What the exercise asks: The word "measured" appears in some lines of the entries. Say how many, and give nothing but the number.

==*==

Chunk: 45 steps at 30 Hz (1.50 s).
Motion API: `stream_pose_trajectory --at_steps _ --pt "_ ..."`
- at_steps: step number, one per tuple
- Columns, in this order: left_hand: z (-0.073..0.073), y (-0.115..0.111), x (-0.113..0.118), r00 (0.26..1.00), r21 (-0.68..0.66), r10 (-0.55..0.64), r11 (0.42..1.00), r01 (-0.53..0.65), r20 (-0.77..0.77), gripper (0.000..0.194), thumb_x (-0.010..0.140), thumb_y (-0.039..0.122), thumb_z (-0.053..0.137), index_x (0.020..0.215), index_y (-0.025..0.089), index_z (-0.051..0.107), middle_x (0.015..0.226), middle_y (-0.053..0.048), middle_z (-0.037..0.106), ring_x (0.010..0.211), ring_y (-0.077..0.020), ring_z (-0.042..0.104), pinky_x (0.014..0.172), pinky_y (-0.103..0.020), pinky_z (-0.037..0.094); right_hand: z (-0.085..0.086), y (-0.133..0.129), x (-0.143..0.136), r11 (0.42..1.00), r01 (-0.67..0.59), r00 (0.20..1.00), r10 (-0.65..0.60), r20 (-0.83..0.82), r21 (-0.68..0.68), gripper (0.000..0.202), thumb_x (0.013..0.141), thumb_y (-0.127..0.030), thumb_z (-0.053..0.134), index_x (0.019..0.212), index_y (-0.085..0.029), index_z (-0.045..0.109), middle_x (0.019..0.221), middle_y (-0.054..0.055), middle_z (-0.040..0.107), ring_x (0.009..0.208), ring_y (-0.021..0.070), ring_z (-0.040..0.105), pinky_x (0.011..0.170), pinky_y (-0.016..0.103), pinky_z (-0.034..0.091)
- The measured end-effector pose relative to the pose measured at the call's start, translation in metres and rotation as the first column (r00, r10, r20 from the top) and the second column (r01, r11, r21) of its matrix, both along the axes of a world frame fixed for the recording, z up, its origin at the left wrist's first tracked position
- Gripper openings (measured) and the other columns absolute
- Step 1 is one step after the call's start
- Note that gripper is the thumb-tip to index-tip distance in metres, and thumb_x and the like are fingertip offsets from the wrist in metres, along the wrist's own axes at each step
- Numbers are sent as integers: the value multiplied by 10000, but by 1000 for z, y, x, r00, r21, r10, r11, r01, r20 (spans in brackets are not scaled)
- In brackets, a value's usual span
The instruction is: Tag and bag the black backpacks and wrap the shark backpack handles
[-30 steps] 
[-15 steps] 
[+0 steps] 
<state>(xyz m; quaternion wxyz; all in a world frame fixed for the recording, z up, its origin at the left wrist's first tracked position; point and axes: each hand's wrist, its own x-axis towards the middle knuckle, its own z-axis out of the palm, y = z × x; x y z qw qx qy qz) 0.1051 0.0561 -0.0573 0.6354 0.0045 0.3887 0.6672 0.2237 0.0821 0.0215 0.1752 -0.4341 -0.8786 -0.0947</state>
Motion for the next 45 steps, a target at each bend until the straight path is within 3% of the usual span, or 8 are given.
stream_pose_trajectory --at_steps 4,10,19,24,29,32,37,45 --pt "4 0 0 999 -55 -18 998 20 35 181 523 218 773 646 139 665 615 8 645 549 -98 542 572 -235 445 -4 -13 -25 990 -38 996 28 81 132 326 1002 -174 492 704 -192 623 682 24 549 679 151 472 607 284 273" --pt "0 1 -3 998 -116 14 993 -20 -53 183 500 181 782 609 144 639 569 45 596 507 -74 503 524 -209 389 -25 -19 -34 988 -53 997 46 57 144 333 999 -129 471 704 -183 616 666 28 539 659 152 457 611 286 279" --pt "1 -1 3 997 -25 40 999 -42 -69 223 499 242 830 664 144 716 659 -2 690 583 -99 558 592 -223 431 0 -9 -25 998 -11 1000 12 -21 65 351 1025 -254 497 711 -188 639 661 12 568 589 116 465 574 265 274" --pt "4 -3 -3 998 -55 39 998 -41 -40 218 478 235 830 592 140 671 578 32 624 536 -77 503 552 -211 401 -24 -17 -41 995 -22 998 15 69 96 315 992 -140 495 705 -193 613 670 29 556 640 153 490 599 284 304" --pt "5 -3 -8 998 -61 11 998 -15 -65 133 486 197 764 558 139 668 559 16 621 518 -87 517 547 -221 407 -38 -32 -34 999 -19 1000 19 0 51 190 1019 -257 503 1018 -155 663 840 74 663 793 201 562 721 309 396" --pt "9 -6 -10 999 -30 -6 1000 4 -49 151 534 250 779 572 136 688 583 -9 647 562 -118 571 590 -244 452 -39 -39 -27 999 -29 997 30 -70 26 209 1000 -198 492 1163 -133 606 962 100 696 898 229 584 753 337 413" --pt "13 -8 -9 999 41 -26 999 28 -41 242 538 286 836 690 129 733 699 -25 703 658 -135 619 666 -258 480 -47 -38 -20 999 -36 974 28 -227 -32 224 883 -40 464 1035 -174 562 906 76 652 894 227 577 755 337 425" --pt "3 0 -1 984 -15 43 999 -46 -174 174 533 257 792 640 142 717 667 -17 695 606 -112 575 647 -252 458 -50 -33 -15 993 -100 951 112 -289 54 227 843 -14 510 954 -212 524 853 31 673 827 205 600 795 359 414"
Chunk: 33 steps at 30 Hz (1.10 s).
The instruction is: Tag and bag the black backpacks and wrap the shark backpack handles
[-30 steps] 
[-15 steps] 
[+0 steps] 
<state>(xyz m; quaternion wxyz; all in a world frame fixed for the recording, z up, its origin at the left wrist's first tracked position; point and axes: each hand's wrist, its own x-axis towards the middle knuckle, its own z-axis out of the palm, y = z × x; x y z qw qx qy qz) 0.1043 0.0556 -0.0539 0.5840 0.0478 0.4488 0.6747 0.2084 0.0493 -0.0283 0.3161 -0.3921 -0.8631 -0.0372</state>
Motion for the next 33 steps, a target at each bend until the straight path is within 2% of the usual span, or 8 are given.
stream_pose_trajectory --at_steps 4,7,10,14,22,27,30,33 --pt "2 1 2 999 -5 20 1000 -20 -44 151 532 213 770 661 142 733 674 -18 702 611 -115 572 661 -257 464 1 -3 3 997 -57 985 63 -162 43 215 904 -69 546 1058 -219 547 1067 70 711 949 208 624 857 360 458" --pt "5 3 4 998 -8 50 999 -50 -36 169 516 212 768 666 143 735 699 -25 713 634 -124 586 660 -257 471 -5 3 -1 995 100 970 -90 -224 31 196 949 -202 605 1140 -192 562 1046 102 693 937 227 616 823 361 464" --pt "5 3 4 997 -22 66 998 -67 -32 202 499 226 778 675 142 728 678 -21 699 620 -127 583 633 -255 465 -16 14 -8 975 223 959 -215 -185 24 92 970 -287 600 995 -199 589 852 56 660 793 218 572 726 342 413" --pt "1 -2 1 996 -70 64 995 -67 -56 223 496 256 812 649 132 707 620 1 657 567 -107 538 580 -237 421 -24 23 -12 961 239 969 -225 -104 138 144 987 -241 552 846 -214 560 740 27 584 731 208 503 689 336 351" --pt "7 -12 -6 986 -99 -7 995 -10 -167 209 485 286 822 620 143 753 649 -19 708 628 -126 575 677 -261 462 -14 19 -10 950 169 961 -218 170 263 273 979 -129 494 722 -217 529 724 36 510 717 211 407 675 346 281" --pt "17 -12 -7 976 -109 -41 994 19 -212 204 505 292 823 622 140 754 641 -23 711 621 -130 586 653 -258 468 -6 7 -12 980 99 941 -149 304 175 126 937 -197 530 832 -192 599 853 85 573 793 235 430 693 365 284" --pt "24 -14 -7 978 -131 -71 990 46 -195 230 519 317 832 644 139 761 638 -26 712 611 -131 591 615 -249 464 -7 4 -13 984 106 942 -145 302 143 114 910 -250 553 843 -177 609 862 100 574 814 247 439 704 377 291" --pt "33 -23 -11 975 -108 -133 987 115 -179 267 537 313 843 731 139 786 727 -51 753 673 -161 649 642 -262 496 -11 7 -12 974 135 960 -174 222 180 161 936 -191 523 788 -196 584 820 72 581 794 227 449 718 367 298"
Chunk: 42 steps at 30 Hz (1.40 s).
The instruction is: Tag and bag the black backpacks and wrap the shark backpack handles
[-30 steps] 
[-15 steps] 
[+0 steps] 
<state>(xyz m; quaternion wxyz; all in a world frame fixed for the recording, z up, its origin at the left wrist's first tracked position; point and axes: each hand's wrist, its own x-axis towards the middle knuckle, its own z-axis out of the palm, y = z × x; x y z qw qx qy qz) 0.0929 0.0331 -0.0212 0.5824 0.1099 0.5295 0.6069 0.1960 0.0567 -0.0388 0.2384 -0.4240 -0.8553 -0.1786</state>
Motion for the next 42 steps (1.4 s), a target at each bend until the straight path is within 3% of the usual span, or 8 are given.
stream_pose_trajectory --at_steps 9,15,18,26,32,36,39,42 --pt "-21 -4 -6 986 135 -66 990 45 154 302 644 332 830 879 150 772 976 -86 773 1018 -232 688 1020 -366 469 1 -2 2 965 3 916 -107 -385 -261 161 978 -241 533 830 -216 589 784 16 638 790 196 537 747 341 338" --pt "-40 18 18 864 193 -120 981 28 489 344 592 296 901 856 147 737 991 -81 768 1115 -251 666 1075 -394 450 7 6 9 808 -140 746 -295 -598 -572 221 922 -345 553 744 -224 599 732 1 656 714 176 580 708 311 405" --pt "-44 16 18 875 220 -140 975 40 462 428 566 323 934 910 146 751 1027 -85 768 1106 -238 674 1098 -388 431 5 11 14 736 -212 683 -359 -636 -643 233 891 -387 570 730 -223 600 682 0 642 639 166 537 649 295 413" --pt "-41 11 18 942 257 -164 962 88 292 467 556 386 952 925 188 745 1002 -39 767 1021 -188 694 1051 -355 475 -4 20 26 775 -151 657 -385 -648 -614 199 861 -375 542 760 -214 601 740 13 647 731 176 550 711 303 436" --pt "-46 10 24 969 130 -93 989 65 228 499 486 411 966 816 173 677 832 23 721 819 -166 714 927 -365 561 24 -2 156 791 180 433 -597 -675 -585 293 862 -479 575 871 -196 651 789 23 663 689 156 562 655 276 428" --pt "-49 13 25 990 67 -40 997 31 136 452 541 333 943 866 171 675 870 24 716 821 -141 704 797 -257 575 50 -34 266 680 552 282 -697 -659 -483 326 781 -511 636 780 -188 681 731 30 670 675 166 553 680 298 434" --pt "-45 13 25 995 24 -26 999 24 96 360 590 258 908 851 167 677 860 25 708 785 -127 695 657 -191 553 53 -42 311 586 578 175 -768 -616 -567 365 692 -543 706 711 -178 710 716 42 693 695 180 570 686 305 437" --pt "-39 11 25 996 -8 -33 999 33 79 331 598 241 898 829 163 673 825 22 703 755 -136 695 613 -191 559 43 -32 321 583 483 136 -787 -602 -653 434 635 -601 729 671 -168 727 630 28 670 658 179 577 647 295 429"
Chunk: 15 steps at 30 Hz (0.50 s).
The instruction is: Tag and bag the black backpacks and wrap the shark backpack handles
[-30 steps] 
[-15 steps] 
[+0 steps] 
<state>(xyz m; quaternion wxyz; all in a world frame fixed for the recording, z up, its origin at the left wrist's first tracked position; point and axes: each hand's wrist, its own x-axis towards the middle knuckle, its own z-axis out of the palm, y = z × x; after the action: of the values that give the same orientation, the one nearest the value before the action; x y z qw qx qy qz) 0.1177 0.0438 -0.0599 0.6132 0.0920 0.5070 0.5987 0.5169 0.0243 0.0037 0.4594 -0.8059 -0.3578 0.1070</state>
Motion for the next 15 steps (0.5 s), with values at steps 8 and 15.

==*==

Exercise output: 2